「屋根のない博物館」と言われるほど、街中に歴史ある個性的な建造物がひしめく小樽の街。そのシンボル的な存在であり、観光の中心とも言えるのが小樽運河だ。周辺には明治や大正に建てられた倉庫群が立ち並び、夕暮れになるとガス燈が灯る。荷物を載せた艀(はしけ)が往来したかつての面影を残しつつ、今は観光客が行き交う小樽運河とその周りをかなりよくばって歩いてみた。

倉庫群、ガス燈、石畳がノスタルジックな雰囲気を醸し出す、全長1,140mの小樽運河

在りし日の消防犬ぶん公も

JR小樽駅から海側に10分ほど歩くと運河に到着する。その手前に観光案内所のある建物があるのだが、なんと屋根にシャチホコがついているのだ。

この建物は元々、明治27年(1894)に建てられた小樽倉庫だった。現在は建物の南側が運河プラザとして物産販売所や観光案内所、カフェなどに、北側が小樽市総合博物館 運河館となっている。倉庫にシャチホコをつけてしまった商人の羽振りの良さはどれほどのものだったのだろうか。入り口横には昭和初期に火事場で活躍した消防犬ぶん公の銅像があるので、ぜひチェックしてほしい。

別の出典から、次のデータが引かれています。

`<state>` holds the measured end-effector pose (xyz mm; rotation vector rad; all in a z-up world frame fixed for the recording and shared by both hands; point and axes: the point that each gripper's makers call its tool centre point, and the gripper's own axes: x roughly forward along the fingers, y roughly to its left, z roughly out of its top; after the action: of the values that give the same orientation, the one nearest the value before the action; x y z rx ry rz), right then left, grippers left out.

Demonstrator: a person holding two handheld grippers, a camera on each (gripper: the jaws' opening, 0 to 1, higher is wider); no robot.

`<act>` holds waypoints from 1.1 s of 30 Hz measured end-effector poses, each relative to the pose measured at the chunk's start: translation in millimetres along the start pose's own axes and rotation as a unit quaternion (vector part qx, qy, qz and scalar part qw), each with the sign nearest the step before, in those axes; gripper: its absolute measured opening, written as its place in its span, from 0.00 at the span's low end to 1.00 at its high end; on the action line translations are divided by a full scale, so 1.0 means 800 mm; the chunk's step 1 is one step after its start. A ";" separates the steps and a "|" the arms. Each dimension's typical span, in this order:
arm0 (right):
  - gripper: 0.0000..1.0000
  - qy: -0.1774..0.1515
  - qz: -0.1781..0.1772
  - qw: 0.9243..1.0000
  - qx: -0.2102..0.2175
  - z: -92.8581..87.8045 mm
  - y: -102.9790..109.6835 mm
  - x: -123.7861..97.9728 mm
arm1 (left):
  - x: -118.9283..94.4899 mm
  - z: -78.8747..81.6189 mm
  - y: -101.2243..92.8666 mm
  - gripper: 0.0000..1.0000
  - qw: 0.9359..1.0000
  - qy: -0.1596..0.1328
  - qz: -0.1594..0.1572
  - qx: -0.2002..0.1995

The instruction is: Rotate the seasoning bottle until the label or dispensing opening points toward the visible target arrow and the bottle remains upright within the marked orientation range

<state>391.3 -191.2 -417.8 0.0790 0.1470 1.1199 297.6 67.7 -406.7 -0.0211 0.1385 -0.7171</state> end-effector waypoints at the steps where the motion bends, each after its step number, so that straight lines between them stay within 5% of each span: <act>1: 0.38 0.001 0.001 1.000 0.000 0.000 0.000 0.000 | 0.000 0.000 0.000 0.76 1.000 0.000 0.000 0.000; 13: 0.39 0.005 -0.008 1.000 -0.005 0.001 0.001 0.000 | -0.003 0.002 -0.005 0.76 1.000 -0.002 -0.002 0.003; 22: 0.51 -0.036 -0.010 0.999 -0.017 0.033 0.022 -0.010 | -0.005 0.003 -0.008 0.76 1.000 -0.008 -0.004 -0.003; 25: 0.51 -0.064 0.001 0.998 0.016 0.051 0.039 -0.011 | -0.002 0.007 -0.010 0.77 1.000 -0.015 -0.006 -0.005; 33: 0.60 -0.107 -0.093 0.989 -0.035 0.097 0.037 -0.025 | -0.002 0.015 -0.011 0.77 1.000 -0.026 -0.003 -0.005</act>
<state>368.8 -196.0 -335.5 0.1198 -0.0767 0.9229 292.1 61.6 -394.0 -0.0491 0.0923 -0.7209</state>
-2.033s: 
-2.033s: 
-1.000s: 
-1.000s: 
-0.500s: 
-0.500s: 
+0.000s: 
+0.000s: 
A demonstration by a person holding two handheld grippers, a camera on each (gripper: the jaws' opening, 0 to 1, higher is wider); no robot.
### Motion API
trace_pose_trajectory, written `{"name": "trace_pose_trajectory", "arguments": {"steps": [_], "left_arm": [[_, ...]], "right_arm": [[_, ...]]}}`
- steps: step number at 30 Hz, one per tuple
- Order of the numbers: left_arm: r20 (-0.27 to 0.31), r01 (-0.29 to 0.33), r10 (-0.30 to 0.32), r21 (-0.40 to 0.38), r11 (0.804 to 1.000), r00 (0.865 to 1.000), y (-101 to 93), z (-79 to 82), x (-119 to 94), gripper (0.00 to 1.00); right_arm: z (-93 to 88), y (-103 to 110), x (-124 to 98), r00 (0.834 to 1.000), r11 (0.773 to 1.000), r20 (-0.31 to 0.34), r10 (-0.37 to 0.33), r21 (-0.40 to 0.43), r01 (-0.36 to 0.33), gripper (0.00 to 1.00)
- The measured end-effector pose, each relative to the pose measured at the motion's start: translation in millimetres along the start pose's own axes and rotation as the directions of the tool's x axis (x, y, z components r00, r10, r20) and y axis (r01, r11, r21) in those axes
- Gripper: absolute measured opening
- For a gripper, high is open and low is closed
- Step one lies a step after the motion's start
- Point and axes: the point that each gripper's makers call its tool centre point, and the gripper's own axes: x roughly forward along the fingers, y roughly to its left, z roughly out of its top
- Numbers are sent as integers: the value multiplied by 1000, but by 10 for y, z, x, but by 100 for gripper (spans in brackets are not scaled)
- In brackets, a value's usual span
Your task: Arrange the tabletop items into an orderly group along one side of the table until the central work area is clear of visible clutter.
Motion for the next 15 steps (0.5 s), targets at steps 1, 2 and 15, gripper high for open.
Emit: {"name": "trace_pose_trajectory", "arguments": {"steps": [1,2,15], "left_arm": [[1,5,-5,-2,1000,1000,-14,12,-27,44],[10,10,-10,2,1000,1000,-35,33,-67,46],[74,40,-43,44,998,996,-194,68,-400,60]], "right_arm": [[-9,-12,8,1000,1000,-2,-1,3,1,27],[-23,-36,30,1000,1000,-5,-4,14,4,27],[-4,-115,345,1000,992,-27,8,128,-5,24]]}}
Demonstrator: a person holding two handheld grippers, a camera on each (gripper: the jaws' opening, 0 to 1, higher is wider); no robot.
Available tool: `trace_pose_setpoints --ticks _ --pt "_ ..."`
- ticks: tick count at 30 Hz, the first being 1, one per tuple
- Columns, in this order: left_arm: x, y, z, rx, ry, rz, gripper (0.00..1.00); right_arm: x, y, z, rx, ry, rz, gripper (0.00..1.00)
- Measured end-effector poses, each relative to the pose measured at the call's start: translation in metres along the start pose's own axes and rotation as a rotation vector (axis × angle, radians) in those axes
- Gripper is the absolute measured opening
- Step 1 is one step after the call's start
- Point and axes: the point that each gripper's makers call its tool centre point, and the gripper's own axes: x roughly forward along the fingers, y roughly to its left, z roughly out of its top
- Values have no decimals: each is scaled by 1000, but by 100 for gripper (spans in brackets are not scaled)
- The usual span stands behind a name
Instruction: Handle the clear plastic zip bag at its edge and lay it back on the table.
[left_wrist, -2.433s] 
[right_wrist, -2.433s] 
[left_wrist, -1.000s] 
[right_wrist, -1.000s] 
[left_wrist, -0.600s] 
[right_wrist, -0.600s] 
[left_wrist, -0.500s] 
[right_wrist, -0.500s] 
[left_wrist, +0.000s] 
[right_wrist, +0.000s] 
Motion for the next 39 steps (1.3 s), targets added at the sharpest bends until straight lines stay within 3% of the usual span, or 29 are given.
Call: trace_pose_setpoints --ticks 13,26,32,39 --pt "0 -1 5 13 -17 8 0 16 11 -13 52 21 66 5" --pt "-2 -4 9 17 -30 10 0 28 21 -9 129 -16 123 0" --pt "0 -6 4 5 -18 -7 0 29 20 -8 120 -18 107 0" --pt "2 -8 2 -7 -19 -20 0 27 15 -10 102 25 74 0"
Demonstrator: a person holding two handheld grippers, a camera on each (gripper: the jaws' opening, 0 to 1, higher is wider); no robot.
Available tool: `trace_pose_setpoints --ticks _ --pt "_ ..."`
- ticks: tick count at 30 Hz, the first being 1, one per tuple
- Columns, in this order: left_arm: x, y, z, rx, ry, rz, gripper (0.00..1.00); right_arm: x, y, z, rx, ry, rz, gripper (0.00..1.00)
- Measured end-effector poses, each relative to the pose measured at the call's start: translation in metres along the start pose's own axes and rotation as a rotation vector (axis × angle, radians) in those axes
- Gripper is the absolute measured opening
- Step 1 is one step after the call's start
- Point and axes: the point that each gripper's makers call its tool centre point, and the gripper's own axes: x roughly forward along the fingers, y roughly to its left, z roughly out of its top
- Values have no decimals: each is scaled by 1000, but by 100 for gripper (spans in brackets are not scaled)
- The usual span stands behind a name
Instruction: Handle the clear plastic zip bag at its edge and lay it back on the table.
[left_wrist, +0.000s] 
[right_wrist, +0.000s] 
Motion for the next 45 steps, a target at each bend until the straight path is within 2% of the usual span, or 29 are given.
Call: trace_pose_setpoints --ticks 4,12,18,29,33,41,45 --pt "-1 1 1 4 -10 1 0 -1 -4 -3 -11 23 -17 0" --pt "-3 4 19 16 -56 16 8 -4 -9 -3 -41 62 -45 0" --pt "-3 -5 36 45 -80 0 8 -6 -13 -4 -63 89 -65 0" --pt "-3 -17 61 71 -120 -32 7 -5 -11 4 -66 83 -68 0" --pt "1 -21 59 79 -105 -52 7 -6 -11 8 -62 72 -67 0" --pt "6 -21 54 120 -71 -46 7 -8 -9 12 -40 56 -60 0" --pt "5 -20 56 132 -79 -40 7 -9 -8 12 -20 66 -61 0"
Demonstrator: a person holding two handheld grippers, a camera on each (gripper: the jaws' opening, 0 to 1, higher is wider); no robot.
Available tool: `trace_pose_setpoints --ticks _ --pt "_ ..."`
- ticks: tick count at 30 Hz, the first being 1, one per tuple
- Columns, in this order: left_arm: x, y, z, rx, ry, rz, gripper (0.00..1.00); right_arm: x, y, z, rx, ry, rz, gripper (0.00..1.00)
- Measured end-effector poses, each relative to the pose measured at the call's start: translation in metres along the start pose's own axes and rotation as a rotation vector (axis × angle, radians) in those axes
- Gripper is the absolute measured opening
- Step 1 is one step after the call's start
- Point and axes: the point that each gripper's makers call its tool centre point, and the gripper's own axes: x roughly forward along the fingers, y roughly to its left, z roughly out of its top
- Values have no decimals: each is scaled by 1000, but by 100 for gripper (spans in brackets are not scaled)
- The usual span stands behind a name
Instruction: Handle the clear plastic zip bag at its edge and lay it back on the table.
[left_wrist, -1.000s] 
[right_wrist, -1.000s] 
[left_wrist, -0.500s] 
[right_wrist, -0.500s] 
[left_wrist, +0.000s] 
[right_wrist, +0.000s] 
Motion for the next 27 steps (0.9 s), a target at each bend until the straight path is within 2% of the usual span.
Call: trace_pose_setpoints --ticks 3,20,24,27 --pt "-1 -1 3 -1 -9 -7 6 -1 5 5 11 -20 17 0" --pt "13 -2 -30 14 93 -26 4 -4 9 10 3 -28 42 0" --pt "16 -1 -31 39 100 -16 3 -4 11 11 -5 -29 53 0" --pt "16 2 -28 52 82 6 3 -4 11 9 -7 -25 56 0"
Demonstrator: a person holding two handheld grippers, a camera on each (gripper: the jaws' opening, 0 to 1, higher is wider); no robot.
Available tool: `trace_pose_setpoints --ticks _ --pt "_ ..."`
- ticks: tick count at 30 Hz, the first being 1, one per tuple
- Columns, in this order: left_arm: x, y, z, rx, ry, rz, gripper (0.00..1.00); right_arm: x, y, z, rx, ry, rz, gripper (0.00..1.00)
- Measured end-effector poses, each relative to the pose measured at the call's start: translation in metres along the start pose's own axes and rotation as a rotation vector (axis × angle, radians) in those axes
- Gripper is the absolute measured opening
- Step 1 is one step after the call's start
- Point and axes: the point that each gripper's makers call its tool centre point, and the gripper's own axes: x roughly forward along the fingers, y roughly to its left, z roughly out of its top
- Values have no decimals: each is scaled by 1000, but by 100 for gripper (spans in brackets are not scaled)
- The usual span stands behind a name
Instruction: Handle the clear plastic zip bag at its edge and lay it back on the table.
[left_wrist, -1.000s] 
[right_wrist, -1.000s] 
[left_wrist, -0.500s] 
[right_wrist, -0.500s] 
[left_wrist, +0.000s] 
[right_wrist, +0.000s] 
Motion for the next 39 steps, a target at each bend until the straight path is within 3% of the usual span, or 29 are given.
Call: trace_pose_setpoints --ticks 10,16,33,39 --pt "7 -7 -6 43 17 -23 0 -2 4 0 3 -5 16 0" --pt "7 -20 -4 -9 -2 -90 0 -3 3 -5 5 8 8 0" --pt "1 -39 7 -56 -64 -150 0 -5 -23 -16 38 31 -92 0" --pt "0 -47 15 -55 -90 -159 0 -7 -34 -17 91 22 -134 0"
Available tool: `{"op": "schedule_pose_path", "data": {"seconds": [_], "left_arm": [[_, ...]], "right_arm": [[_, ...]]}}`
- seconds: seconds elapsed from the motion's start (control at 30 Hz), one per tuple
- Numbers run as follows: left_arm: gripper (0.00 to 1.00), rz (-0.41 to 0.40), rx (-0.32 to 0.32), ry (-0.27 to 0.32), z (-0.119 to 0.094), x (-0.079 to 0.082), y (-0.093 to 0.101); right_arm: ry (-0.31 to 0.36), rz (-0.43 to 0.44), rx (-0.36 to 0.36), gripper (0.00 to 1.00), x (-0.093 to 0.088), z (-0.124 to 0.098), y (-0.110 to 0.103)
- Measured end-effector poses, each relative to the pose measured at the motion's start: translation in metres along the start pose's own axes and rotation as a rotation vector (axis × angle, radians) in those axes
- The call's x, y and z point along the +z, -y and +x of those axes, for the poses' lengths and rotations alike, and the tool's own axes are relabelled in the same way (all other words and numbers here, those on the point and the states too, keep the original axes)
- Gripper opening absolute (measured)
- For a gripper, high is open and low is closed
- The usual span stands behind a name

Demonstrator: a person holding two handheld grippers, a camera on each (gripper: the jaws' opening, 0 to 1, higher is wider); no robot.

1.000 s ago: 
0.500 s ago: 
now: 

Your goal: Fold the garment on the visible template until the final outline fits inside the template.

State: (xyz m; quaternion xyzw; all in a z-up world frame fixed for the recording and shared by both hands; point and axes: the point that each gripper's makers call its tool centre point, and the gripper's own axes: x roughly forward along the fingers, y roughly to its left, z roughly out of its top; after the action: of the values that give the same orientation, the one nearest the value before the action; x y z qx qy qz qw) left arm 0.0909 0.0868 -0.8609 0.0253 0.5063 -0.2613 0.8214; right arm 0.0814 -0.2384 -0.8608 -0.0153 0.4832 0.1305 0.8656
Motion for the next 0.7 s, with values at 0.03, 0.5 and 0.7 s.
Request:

屋根に高さは1.5mのシャチホコを掲げた旧小樽倉庫。現在は観光案内所などに使われており、観光資料は豊富でスタッフも常駐している

消防犬ぶん公は、火事場でやじ馬を追い払ったり、ホースのもつれをほどいたりして活躍した。小樽市総合博物館 運河館にはぶん公の剥製がある

かつて小樽運河は海だった

ここでちょっと小樽運河の歴史を。運河の誕生は大正12年(1923)で、完成までに9年もの歳月がかけられた。小樽運河は海に岩を沈めて埋め立て一部を水路として残す「埋め立て方式」で造られている。つまり、小樽運河のある場所はかつて海だったのだ。

小樽運河は沖合に停泊した船から降ろした荷物を艀に積んで運河周辺の倉庫に運ぶために使われ、多くの労働者でにぎわった。しかし、程なく船が直づけできる埠頭が完成すると運河は徐々に使われなくなり、その後、本来の役目を終えた運河を埋め立てる案が浮上。

埋め立てに反対して保存運動が起こり、長い論争の末、運河の一部を埋め立てて道路や散策路にする案が採択され、昭和61年(1986)に現在の形に整備された。現在の観光の中心は広い散策路がある埋め立てられたエリアだが、最近は昔のままの姿を残す運河北部(通称、北運河)への関心が高まっている。

中央橋から南側の景色。運河の半分は埋め立てられ、散策路と自動車道路となった

大正時代の倉庫群を見ながら散策

小樽観光に話を戻そう。埋め立てられたエリアである中央橋と浅草橋の間は、多くの観光客が散策したり写真を撮ったりとにぎやか。運河の海側には石造りやレンガ造りの倉庫が立ち並び、水面に四季折々の美しい姿を映し出す。近年は人力車で運河界隈を観光している人たちも目立つ。